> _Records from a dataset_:

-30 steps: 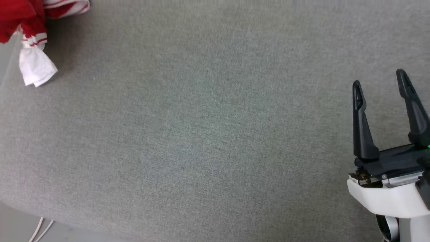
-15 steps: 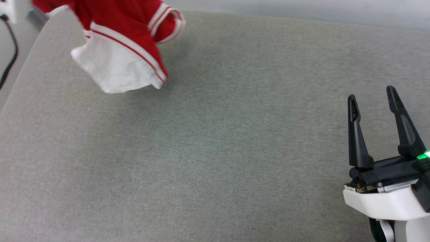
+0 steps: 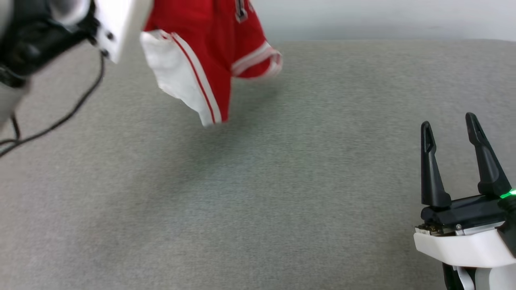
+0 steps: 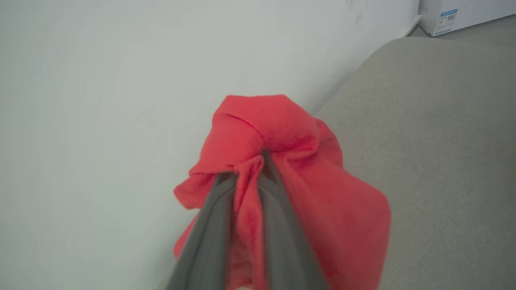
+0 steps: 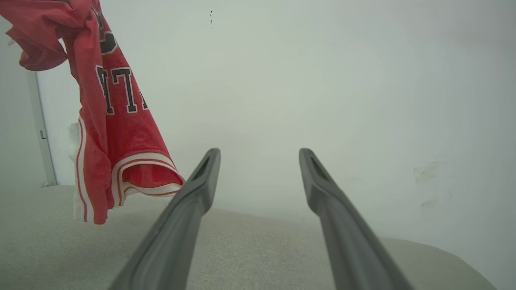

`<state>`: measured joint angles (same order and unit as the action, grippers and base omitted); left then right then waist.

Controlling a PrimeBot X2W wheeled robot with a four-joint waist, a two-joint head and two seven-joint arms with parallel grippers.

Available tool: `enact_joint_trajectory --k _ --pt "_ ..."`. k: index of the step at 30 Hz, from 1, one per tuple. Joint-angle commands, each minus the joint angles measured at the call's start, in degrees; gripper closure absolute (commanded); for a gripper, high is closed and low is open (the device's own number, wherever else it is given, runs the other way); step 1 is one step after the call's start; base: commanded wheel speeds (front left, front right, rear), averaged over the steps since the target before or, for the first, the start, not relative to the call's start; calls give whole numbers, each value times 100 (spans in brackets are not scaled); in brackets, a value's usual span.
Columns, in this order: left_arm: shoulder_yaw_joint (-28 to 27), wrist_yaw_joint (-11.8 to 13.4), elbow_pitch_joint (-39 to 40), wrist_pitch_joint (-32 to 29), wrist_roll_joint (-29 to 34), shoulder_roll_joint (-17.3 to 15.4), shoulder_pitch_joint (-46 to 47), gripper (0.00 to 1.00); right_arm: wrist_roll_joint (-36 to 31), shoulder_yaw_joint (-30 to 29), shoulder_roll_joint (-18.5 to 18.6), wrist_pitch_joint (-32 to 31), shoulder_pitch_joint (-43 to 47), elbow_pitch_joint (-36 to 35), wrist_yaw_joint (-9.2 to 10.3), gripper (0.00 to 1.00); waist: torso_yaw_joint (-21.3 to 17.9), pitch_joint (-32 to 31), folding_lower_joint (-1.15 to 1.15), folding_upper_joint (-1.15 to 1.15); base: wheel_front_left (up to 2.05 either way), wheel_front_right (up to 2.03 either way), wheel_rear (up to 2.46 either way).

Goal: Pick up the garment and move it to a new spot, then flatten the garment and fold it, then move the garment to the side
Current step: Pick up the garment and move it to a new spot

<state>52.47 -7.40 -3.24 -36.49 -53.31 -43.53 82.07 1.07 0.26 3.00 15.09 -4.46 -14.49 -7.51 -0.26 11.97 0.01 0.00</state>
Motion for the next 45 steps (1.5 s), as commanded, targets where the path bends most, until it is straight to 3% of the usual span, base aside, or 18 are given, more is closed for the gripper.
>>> enact_joint_trajectory --k 1,11,22,29,33,35,36,37,40,45 --pt "58 6 53 61 13 31 -143 100 24 1 -22 12 45 1 4 0 -130 -1 -1 0 0 0 0" --pt "884 6 379 740 98 498 -1245 100 -14 -66 -22 12 -30 -31 4 0 -321 230 -1 0 0 0 0" --pt "1924 5 -539 1449 246 1424 -2668 100 -60 -43 -21 12 -125 30 4 0 -340 517 -1 0 0 0 0" --pt "2098 4 -569 948 616 1958 -3753 100 -66 -45 -21 12 -141 69 4 0 -333 627 -1 0 0 0 0" --pt "2116 4 -499 687 815 2056 -4166 100 -85 -33 -21 12 -177 101 4 0 -320 637 -1 0 0 0 0" --pt "2114 5 -570 845 911 2073 -4146 100 -97 -37 -21 12 -173 119 4 0 -297 604 -1 0 0 0 0" --pt "2113 5 -634 1005 972 2086 -4072 64 -107 -44 -21 12 -149 132 4 0 -278 568 -1 0 0 0 0" --pt "2092 12 -735 1224 1054 2095 -3975 0 -119 -48 -21 12 -114 148 4 0 -259 523 -1 0 0 0 0" --pt "1985 16 -978 1841 1054 2193 -3913 0 -125 -37 -21 12 3 209 4 0 -223 341 -1 0 0 0 0" --pt "1553 456 -1145 2924 1331 2279 -3931 0 -120 -49 -21 12 185 289 4 0 -151 -25 -1 0 0 0 0"
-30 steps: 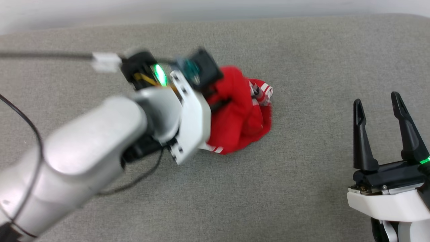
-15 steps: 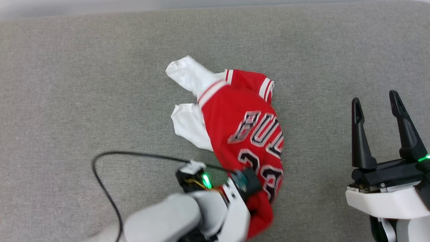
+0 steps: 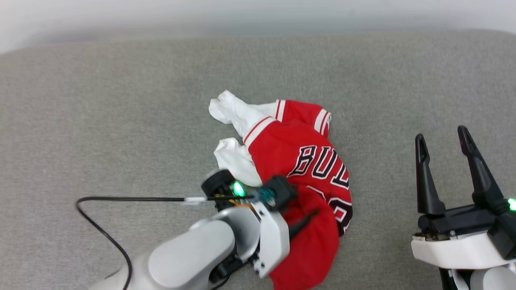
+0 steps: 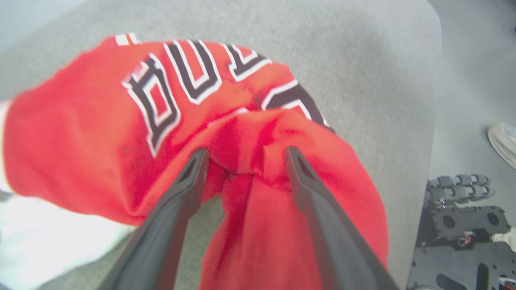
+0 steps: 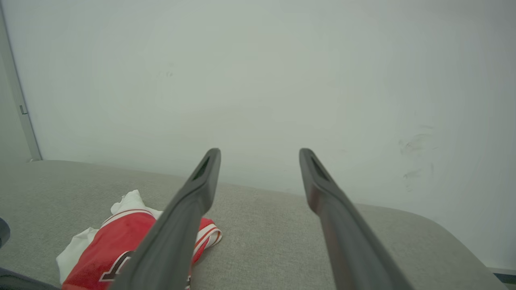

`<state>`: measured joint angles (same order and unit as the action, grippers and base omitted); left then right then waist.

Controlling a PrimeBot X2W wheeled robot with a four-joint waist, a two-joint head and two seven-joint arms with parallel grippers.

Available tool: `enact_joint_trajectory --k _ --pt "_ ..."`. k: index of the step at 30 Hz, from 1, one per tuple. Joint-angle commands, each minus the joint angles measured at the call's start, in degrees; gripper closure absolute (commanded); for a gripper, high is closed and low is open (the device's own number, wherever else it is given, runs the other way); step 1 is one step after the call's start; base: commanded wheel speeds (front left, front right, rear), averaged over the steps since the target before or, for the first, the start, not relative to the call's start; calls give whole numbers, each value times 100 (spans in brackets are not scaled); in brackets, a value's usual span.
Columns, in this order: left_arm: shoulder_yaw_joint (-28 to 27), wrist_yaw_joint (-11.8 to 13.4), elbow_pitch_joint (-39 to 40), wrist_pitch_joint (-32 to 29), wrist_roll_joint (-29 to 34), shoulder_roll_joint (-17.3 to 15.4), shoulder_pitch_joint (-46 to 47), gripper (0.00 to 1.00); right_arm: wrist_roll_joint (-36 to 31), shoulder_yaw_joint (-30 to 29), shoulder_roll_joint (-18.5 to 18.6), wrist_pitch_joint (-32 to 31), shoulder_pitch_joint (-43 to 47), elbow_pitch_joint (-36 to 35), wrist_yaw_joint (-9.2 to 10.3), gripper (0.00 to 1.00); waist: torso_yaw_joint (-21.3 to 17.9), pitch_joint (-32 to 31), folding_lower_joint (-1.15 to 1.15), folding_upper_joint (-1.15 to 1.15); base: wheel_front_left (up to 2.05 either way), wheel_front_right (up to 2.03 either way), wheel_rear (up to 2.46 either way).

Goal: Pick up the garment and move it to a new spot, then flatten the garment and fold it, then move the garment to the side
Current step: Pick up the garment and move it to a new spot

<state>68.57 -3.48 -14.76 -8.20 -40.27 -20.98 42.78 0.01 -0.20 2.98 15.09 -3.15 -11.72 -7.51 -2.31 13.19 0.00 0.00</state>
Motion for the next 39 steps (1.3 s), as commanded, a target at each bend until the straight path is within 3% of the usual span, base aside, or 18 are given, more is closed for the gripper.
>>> enact_joint_trajectory --k 1,8,9,12,18,22,29,39 --pt "-174 208 -9 322 75 24 -33 0 -19 -5 -19 12 97 24 4 0 74 -216 0 0 0 0 0" --pt "-900 1305 -134 1700 423 -165 -244 0 -27 -19 -19 12 306 108 4 0 246 -532 0 0 0 0 0" --pt "-900 1305 -134 1700 423 -165 -244 0 -27 -19 -19 12 306 108 4 0 246 -532 0 0 0 0 0" --pt "-1198 1804 -145 2095 516 -277 -430 0 -22 -32 -19 12 367 125 4 0 309 -598 0 0 0 0 0" --pt "-1976 2629 74 2338 678 -523 -943 0 31 -70 -18 12 459 176 4 0 401 -666 0 0 0 0 0" --pt "-2627 3012 532 2344 1025 -600 -1462 0 59 -111 -18 12 486 222 4 0 439 -685 0 0 0 0 0" --pt "-3683 3218 1025 2340 1646 -393 -2514 0 250 -165 -19 12 544 394 4 0 437 -740 0 0 0 0 0" --pt "-4670 2603 1277 2341 2393 210 -3640 0 599 -193 -19 12 733 682 4 0 356 -906 0 0 0 0 0"
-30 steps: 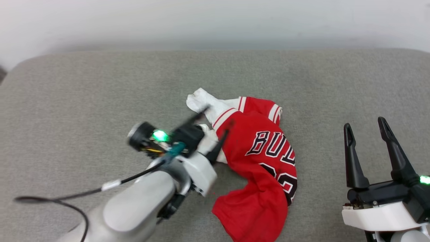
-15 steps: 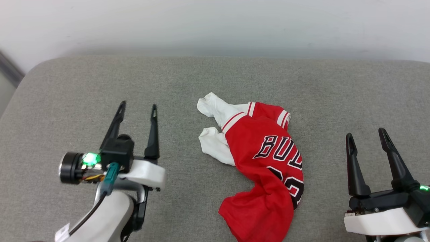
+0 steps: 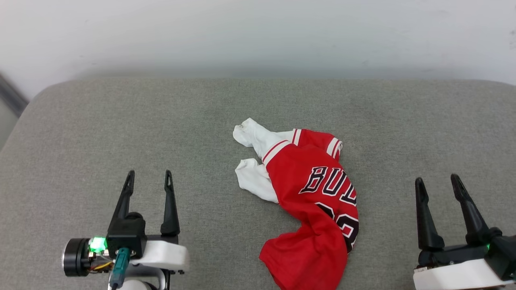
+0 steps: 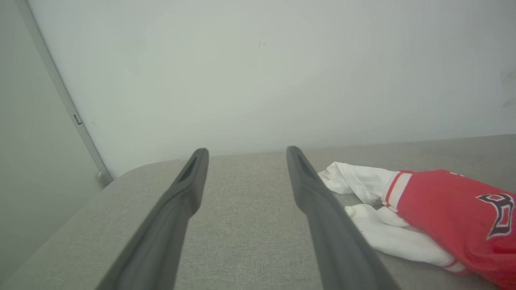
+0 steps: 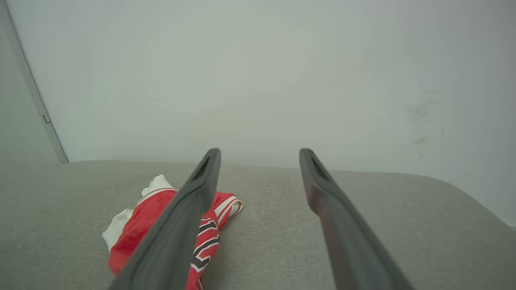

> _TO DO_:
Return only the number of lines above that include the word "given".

> _TASK OUTPUT_:
4